F90 slow to read files

Hello everyone,

I am working with a F90 code, with the ultimate goal of porting it to run on GPUs. I am actively working on it, but in the meantime I noticed the following.

The code reads data from about 60 files. When compiled with gfortran 9.3.0 (with option -O3) the time to read the files is ~4.4 sec. When compiled with pgfortran 19.10 community edition (with option -O4), the time to read the same files is ~9.5 sec.

I am wondering why there is such a large difference between the two compilers and what I could do to improve this part of the program (ideally for both compilers).

Thank you in advance for any help you can provide!

Difficult to tell with out a reproducing example. We’re just using the system’s stdio so the performance difference would be there.

Though, one possibility is I/O buffer size being used and that stdio defaults to using blocking I/O. You might try overriding these via calls to the system’s setvbuf function which we provide Fortran interfaces to. See: https://docs.nvidia.com/hpc-sdk/compilers/fortran-ref-guide/index.html#setvbuf

Thank you for answering. I tried to use setvbuf and set the buffer size to the size of each file read (7077888 bytes) but there has been no difference in execution time.

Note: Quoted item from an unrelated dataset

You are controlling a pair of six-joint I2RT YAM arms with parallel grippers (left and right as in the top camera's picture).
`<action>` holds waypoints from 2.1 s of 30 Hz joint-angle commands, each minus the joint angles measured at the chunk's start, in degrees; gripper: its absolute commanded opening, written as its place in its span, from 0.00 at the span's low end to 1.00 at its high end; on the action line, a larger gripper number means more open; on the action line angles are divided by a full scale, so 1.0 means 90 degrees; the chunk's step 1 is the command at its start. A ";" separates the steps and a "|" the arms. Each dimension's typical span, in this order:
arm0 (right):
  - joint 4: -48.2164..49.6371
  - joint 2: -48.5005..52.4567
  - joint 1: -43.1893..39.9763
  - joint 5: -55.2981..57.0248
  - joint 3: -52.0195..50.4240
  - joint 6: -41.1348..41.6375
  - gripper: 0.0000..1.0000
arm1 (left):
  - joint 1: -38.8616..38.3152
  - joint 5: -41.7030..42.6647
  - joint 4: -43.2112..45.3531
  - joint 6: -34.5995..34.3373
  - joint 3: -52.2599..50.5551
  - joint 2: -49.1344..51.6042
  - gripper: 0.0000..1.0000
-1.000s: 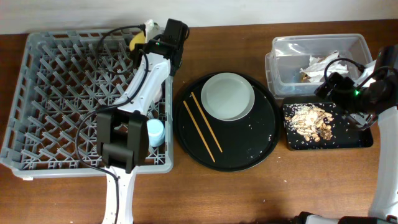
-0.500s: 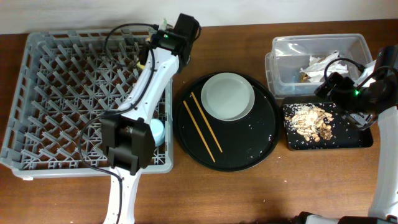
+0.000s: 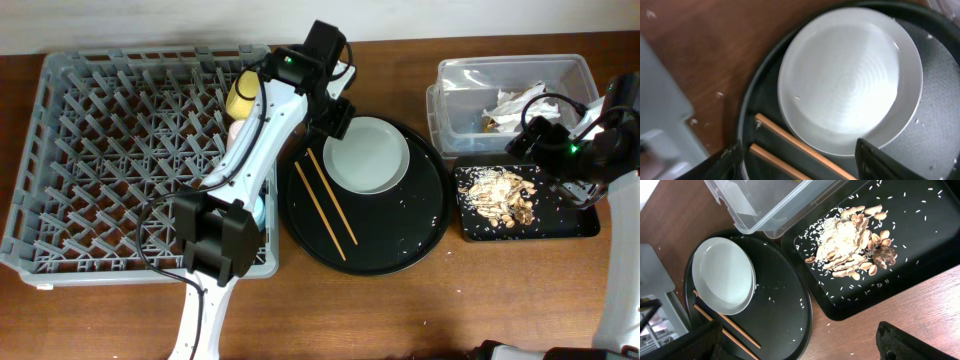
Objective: Sort waste into correct bins and load items into the dishwasher rack
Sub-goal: 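Move the left gripper to the white plate and grasp its rim, then lift the white plate and stand it upright in the rack's back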
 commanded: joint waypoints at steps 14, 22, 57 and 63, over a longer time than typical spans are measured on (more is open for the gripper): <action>-0.0005 0.0027 0.0029 0.0058 -0.0022 -0.0036 0.98 | 0.0121 -0.0228 0.0913 -0.0175 -0.0629 0.1112 0.70; -0.0005 0.0027 0.0029 0.0058 -0.0022 -0.0036 0.98 | 0.0153 0.0090 0.0648 -0.0177 -0.0690 0.1115 0.30; -0.0005 0.0027 0.0029 0.0058 -0.0022 -0.0036 0.98 | 0.2028 -0.6050 -0.2616 -0.1222 0.4762 -0.0233 0.01; -0.0005 0.0027 0.0029 0.0058 -0.0022 -0.0036 0.98 | 0.2120 -0.6815 -0.2040 -0.1224 0.4493 0.0957 0.00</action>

I tried to create a minimal example by extracting only the code that reads the files. I hope that with the code more help can be provided. The naming scheme of the input files is file_00_00_00.dat, file_00_00_01.dat, …, file_02_03_04.dat.

  PROGRAM TEST_INPUT

  IMPLICIT NONE

  INTEGER      X, Y, Z, MAX_X, MAX_Y, MAX_Z, ISOUR, IR, IT, ITIM
  INTEGER*8    RATE, START_TIME, END_TIME
  CHARACTER*20 FILENAME
  REAL         TIME, W

  DIMENSION W(-99:8291, 21, 3, 6, 100)

  CHARACTER*2 CHR(100)

  DATA CHR/'00', '01', '02', '03', '04', '05', '06', '07', '08', '09', &
           '10', '11', '12', '13', '14', '15', '16', '17', '18', '19', &
           '20', '21', '22', '23', '24', '25', '26', '27', '28', '29', &
           '30', '31', '32', '33', '34', '35', '36', '37', '38', '39', &
           '40', '41', '42', '43', '44', '45', '46', '47', '48', '49', &
           '50', '51', '52', '53', '54', '55', '56', '57', '58', '59', &
           '60', '61', '62', '63', '64', '65', '66', '67', '68', '69', &
           '70', '71', '72', '73', '74', '75', '76', '77', '78', '79', &
           '80', '81', '82', '83', '84', '85', '86', '87', '88', '89', &
           '90', '91', '92', '93', '94', '95', '96', '97', '98', '99'/

  CALL SYSTEM_CLOCK(COUNT_RATE = RATE)

  MAX_X = 3
  MAX_Y = 4
  MAX_Z = 5

  WRITE (*, *) 'Reading input files'

  CALL SYSTEM_CLOCK(START_TIME)

  DO X = 1, MAX_X
     DO Y = 1, MAX_Y
        DO Z = 1, MAX_Z
           ISOUR = (X - 1) * MAX_Y * MAX_Z + (Y - 1) * MAX_Z + Z

           FILENAME = 'file'//'_'//CHR(X)//'_'//CHR(Y)//'_'//CHR(Z)//'.dat'

           OPEN (100, FORM = 'unformatted', FILE = FILENAME)

           DO IR = 1, 6
              DO IT = 1, 6
                 DO ITIM = 1, 8192
                    READ (100) TIME, W(ITIM, IR, 1, IT, ISOUR), W(ITIM, IR, 2, IT, ISOUR), W(ITIM, IR, 3, IT, ISOUR)
                 ENDDO
              ENDDO
           ENDDO

           CLOSE (100)

        ENDDO
     ENDDO
  ENDDO

  CALL SYSTEM_CLOCK(END_TIME)

  WRITE (*, *) 'Time required: ', REAL(END_TIME - START_TIME)/REAL(RATE)

  END PROGRAM TEST_INPUT

Thanks venetis. I was able to recreate the performance issue by modifying your code to first write out the 60 files and then time how long it took read them back in. I have filed an issue report, TPR #28801, and sent to our compiler engineers for further evaluation.

Thank you! Is it possible for me to somehow follow any solution that will be provided? If not, I would really appreciate it if you could come back and comment on this thread.

No, at least not with our team’s older TPR bug tracking system. Though you’re welcome to post here and I can provide status.

Dear Mat,

Just wanted to ask whether we have any news on this.

Thanks!

Looks to be a back-end issue with the LLVM run-time. Forwarded it to the community for investigation.